[Python-Dev] Accessing globals without dict lookup

Jeremy Hylton jeremy@alum.mit.edu
Sat, 9 Feb 2002 20:13:53 -0500


Let's try an attribute of a module.  

import math

def mysin(x):
    return math.sin(x)

There are two variants of support for this that differ in the way they
handle math being rebound.  Say another function is:

    def yikes():
        global math
        import string as math

We can either check on each use of math.attr to see if math is
rebound, or we can require that STORE_GLOBAL marks all the math.attr
entries as invalid.  I'm not sure which is better, so I'll try to
describe both.

Case #1: Binding operation responsible for invalidating cache.

The module has a dlict for globals that contains three entries:
[math, mysin, yikes].  Each is a PyObject *.

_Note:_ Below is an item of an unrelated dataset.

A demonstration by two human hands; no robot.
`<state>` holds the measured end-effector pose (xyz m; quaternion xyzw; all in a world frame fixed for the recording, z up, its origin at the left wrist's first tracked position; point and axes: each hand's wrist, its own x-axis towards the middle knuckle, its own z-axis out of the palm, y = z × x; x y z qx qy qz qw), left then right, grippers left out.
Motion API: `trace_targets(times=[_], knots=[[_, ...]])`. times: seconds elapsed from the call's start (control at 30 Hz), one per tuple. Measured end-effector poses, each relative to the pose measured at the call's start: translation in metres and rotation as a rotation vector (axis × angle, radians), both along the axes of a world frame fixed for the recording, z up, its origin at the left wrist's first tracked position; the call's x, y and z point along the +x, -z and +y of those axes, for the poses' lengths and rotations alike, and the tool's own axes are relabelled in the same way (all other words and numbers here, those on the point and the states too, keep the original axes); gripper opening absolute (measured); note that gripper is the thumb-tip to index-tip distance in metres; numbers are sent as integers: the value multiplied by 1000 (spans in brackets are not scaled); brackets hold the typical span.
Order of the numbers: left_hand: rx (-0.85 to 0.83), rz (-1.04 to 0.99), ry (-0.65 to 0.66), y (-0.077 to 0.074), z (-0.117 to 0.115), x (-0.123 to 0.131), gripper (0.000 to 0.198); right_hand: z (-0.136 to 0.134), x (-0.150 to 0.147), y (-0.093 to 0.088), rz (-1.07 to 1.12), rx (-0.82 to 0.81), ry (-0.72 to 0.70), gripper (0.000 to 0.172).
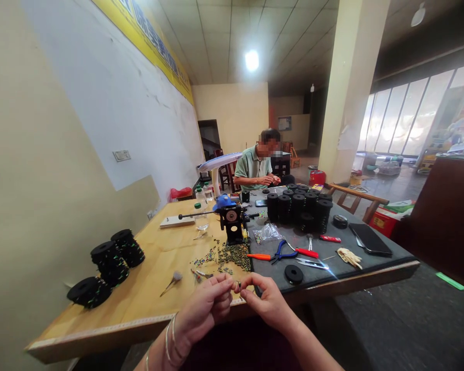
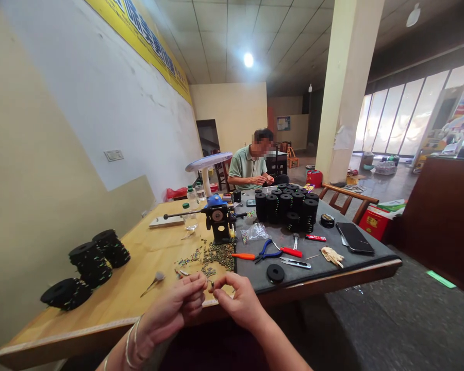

The module also has a global attrs cache, where each entry is
struct {
    int ce_initialized; /* just a flag */
    PyObject **ce_ref;
} cache_entry;

In the case we're considering, ce_module points to math and
ce_module_index is math's index in the globals dlict.  It's assigned
to when the module object is created and never changes.

There is one entry in the global attrs cache, for math.sin.  There's
only one entry because the compiler only found one attribute access of
a global bound by an import statement.

The function mysin(x) uses 
    LOAD_GLOBAL_ATTR  0 (math.sin).

case LOAD_GLOBAL_ATTR:
    cache_entry *e = f->f_module->md_cache[oparg];
    if (!e->ce_initialized) {
        /* lookup module and find it's sin attr.
           store pointer to module dlict entry in ce_ref.
           NB: cache shared by all functions.

           if the thing we expected to be a module isn't actually
           a module, handle that case here and leave initalized set to
           false.
         */
    }
    if (*e->ce_ref == NULL) {
        /* raise NameError if global module isn't bound yet.
           raise AttributeError if module is bound, but doesn't have
           attr.
         */
    }
    Py_INCREF(*e->ce_ref);
    PUSH(*e->ce_ref);

To support invalidation of cache entries, we need to arrange the cache
entries in a particular order and add an auxiliary data structure that
maps from module globals to cache entries it must invalidation.

For example, say a module use math.sin, math.cos, and math.tan.  The
three cache entries for the math module should be stored contiguously
in the cache.

cache_entry *cache[] = { math.sin entry,
                         math.cos entry,
                         math.tan entry,
                       }

struct {
    int index;   /* first attr of this module in cache */
    int length;  /* number of attrs for this module in cache */
} invalidation_info;

There is one invalidation_info for each module that has cached
attributes.  (And only for things that the compiler determines to be
modules.)  The invalidation_info for math would be {0, 3}.  If a
STORE_GLOBAL rebinds math, it must walk through the cache and set
ce_initialized to false for each cache entry.

This isn't exactly the scheme I described in the slides, where I
suggested that the LOAD_GLOBAL_ATTR would check if the module binding
was still valid on each use.  A question from Ping pushed me back in
favor of the approach that I just described.

No time this weekend to describe that check-on-each-use scheme.

Jeremy